In Go, we can natively achieve concurrent operations using Go routines.
Go routines are lightweight threads spun up ON THE GO ha ha ha that are created using the go keyword.
package main
import (
"fmt"
"time"
)
func sayHello() {
for i := 0; i < 5; i++ {
fmt.Println("Hello")
time.Sleep(1 * time.Second)
}
}
func main() {
go sayHello() // Start go routine to execute sayHello function concurrently
fmt.Println("Main function")
// Wait to allow go routine to execute
time.Sleep(3 * time.Second)
fmt.Println("End of main function")
}
- In the above example, we define a funtion sayHello which prints Hello five times with a one second delay between each print.
- In the main function, we start a new go routine by calling go sayHello(). This exectures the function concurrently with the rest of the program.
- After starting the go routine, the main function continues to execute independently. It prints "main function" to the console.

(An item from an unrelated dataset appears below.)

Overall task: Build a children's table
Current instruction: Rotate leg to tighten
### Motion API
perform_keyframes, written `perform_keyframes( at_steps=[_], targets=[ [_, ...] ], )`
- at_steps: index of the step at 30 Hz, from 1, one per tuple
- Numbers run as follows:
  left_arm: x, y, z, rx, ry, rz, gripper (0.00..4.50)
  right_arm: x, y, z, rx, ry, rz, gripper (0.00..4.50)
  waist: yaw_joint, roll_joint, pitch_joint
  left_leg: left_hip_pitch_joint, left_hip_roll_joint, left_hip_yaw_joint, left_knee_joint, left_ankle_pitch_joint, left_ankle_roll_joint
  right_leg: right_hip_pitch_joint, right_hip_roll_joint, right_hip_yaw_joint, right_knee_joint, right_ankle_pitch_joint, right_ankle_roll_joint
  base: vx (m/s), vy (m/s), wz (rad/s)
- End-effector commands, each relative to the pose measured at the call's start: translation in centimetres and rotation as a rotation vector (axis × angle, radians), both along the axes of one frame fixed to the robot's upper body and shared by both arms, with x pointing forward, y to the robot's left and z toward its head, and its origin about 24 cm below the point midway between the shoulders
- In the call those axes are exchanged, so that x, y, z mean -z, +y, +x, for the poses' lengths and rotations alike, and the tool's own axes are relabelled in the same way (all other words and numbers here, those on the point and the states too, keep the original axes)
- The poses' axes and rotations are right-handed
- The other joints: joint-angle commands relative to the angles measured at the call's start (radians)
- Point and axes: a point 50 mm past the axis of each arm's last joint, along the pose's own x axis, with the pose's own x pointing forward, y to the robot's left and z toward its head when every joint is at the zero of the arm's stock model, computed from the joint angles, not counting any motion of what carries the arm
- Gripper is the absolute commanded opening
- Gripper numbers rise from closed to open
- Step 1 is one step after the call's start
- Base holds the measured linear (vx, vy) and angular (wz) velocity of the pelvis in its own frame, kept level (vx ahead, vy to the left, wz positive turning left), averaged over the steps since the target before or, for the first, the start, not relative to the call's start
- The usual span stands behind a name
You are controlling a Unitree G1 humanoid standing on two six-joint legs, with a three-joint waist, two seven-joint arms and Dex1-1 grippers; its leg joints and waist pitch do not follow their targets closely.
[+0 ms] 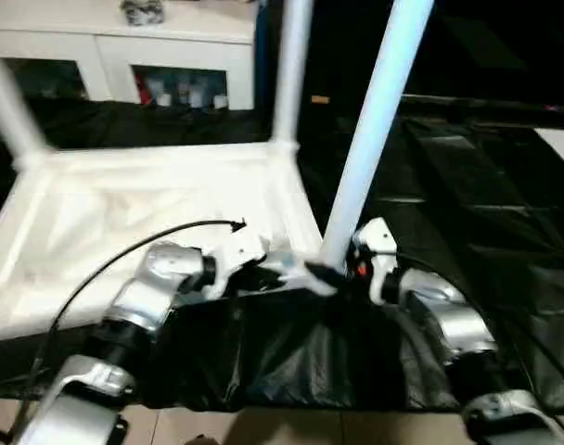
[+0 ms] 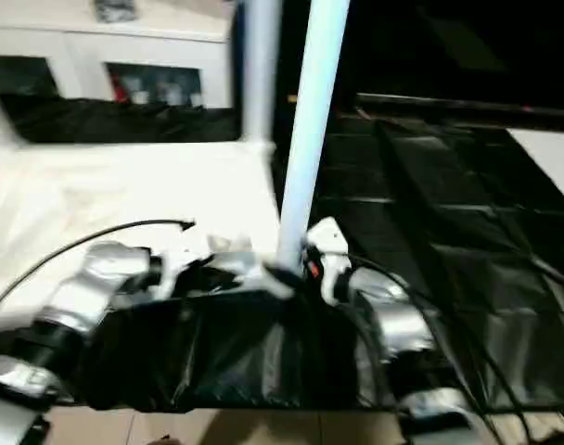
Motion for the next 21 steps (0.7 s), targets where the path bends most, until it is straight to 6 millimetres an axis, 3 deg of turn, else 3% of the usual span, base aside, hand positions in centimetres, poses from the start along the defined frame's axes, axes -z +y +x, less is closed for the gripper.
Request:
perform_keyframes(
  at_steps=[1,6,7,8,10,11,16,17,21],
  targets=[
    [-1.2,-4.2,0.1,0.033,-0.055,-0.079,0.0,2.4,2.5,-0.6,0.055,0.094,-0.111,2.59,-0.004,0.006,-0.043,0.002,0.013,-0.005,-0.08,-0.333,-0.037,0.027,-0.045,0.028,-0.096,-0.421,-0.133,0.0,0.0,0.0],
    [-1.5,-5.9,0.2,0.004,-0.069,-0.1,0.0,2.1,3.2,0.3,0.157,0.101,-0.042,2.59,-0.009,0.006,-0.046,0.0,0.012,-0.001,-0.076,-0.336,-0.013,0.029,-0.042,0.029,-0.095,-0.367,-0.138,0.0,0.0,0.0],
    [-1.6,-6.0,0.2,0.004,-0.07,-0.1,0.0,1.9,3.2,0.4,0.149,0.093,-0.036,3.15,-0.008,0.007,-0.048,0.0,0.012,0.0,-0.075,-0.325,-0.009,0.03,-0.042,0.029,-0.094,-0.349,-0.141,0.0,0.0,0.0],
    [-1.6,-5.9,0.2,0.01,-0.073,-0.097,0.0,1.6,3.3,0.5,0.142,0.091,0.01,3.29,-0.008,0.008,-0.049,-0.005,0.012,0.001,-0.074,-0.289,0.001,0.034,-0.037,0.03,-0.086,-0.264,-0.158,0.0,0.0,0.0],
    [-1.6,-5.8,0.2,0.016,-0.077,-0.093,0.0,1.5,3.3,0.6,0.141,0.09,0.025,3.35,-0.006,0.011,-0.051,-0.004,0.013,0.002,-0.073,-0.275,0.005,0.035,-0.038,0.028,-0.083,-0.236,-0.166,0.0,0.0,0.0],
    [-1.5,-5.3,0.1,0.048,-0.08,-0.075,0.0,1.2,3.0,0.7,0.098,0.056,0.007,3.48,-0.003,0.012,-0.052,-0.001,0.014,0.005,-0.07,-0.256,0.012,0.035,-0.037,0.029,-0.079,-0.186,-0.187,0.0,0.0,0.0],
    [-1.5,-4.1,-0.2,0.099,-0.086,-0.061,0.0,0.8,1.8,0.8,0.021,-0.02,-0.066,3.77,-0.002,0.01,-0.054,-0.008,0.012,0.006,-0.067,-0.225,0.024,0.044,-0.038,0.027,-0.071,-0.127,-0.206,0.0,0.0,0.0],
    [-1.5,-3.2,-0.4,0.144,-0.08,-0.045,0.0,0.4,0.8,0.5,-0.099,-0.04,-0.076,3.77,0.0,0.013,-0.055,-0.008,0.012,0.005,-0.065,-0.223,0.035,0.047,-0.036,0.026,-0.071,-0.121,-0.21,0.0,0.0,0.0],
    [-1.4,-2.1,-0.4,0.182,-0.068,-0.02,0.0,0.1,0.2,-0.3,-0.272,-0.044,-0.081,3.77,0.0,0.014,-0.055,-0.009,0.013,0.007,-0.061,-0.197,0.055,0.05,-0.034,0.026,-0.063,-0.046,-0.232,0.0,0.0,0.0]
  ],
)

- To allow time for the go routine to execute, we use time.sleep(3 * time.Second) to pause the main thread for 3 seconds.
- During this time, the sayHello function is still running concurrently in its own go routine, printing Hello to the console.

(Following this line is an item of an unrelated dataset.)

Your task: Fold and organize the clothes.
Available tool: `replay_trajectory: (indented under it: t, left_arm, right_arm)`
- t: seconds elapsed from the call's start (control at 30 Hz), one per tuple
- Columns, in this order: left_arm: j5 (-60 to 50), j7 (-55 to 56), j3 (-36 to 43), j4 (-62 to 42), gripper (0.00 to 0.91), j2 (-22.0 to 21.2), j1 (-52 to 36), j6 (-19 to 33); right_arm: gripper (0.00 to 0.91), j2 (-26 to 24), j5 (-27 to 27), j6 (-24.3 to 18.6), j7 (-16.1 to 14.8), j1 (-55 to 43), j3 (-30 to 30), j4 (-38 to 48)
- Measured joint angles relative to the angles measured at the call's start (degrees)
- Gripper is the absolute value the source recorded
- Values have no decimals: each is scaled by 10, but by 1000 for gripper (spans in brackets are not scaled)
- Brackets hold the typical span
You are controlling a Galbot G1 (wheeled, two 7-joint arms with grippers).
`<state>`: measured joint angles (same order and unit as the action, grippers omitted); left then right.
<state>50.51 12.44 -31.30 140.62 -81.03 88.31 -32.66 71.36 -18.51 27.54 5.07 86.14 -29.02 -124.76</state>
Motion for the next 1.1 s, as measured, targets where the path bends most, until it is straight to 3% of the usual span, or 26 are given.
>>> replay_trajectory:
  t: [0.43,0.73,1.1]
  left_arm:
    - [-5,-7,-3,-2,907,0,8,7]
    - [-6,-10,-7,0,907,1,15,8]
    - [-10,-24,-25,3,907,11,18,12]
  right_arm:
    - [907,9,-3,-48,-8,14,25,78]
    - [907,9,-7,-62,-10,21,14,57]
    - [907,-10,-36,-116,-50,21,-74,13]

- Finally after the sleep in the main function, "End of main function" is printed, indicating that the main function has completed execution.

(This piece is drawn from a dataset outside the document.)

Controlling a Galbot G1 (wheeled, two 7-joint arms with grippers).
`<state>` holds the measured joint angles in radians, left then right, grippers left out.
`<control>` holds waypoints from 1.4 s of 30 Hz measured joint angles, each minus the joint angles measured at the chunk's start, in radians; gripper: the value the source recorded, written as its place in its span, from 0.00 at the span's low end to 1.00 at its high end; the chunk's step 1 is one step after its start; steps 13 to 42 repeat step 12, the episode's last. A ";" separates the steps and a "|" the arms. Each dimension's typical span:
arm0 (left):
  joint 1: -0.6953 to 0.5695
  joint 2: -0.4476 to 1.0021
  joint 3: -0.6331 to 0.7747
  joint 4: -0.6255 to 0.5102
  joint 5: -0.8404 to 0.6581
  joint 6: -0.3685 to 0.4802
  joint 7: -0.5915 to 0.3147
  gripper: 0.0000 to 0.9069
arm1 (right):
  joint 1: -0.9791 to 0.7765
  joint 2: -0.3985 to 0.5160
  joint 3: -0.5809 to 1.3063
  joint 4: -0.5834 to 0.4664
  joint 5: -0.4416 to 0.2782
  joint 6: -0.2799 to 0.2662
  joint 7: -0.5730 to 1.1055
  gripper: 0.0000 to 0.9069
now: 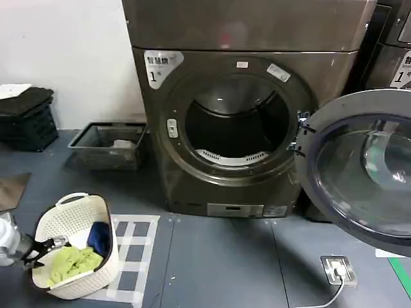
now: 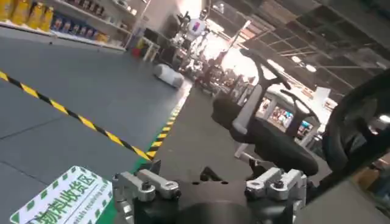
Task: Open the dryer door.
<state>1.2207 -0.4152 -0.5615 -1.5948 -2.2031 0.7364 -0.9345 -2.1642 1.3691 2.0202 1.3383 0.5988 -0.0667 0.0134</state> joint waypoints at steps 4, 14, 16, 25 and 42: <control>-0.001 0.000 0.000 0.002 0.000 0.000 0.000 1.00 | 0.001 0.000 -0.002 0.003 0.000 0.000 -0.002 1.00; -0.001 -0.002 0.000 0.005 0.004 0.000 0.001 1.00 | 0.005 0.001 -0.006 0.009 0.000 0.000 -0.003 1.00; -0.001 -0.002 0.000 0.005 0.004 0.000 0.001 1.00 | 0.005 0.001 -0.006 0.009 0.000 0.000 -0.003 1.00; -0.001 -0.002 0.000 0.005 0.004 0.000 0.001 1.00 | 0.005 0.001 -0.006 0.009 0.000 0.000 -0.003 1.00; -0.001 -0.002 0.000 0.005 0.004 0.000 0.001 1.00 | 0.005 0.001 -0.006 0.009 0.000 0.000 -0.003 1.00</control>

Here's what we see printed to the console:
Main function
Hello
Hello
Hello
Hello
End of main function
Program exited.
There is tooling in the Go ecosystem that can show us what each thread is doing, to confirm that there are indeed 2 threads concurrently executing.
For example, the Go runtime includes a built-in profiling tool called pprof which can be used to generate stats like go routine information. You can use the runtime/pprof package to programmatically collect profiling data or use the command line tool 'go tool pprof' to analyze it. This will show you the stack traces of each go routine and identify concurrent execution:
package main
import (
"bytes"
"fmt"
"net/http"
_ "net/http/pprof"
"runtime/pprof"
"time"
)
func main() {
// Start an HTTP server to expose the pprof profiling endpoints
go func() {
fmt.Println("Starting pprof server at http://localhost:6060/debug/pprof")
http.ListenAndServe("localhost:6060", nil)
}()
// Start profiling goroutines
go func() {
time.Sleep(3 * time.Second) // Wait for a few seconds before starting the profiling
var buf bytes.Buffer
p := pprof.Lookup("goroutine")
p.WriteTo(&buf, 1)
fmt.Println(buf.String()) // Print the goroutine profile to the console
}()
// Start a goroutine to execute the sayHello function
go sayHello()
fmt.Println("Main function")
// Wait indefinitely to keep the program running
select {}
}
- Above, we start an http server on port 6060 to expose the pprof profiling endpoints. The net/http/pprof package automatically registeres the HTTP handlers for pprof profiling.
- We then define a go routine to start the http server using ListenAndServe()
- Then we start another go routine to profile the go routines after a delay of 3 seconds. We create a bytes.Buffer to write to, then use pprof.Lookup("goroutine") to get the goroutine profile and write it to a writer - in this case, os.Stdout - using p.WriteTo(). We then print the goroutine profile to the console.
- The sayHello function is executed concurrently in another goroutine
- Finally the main function prints "Main function" and waits indefinitely using select {} to keep the program running so that the profiling endpoints stay available.
- At this point to see the goroutine profile we can visit localhost:6060/debug/pprof/goroutine after running the program to see the current stack traces of all active goroutines.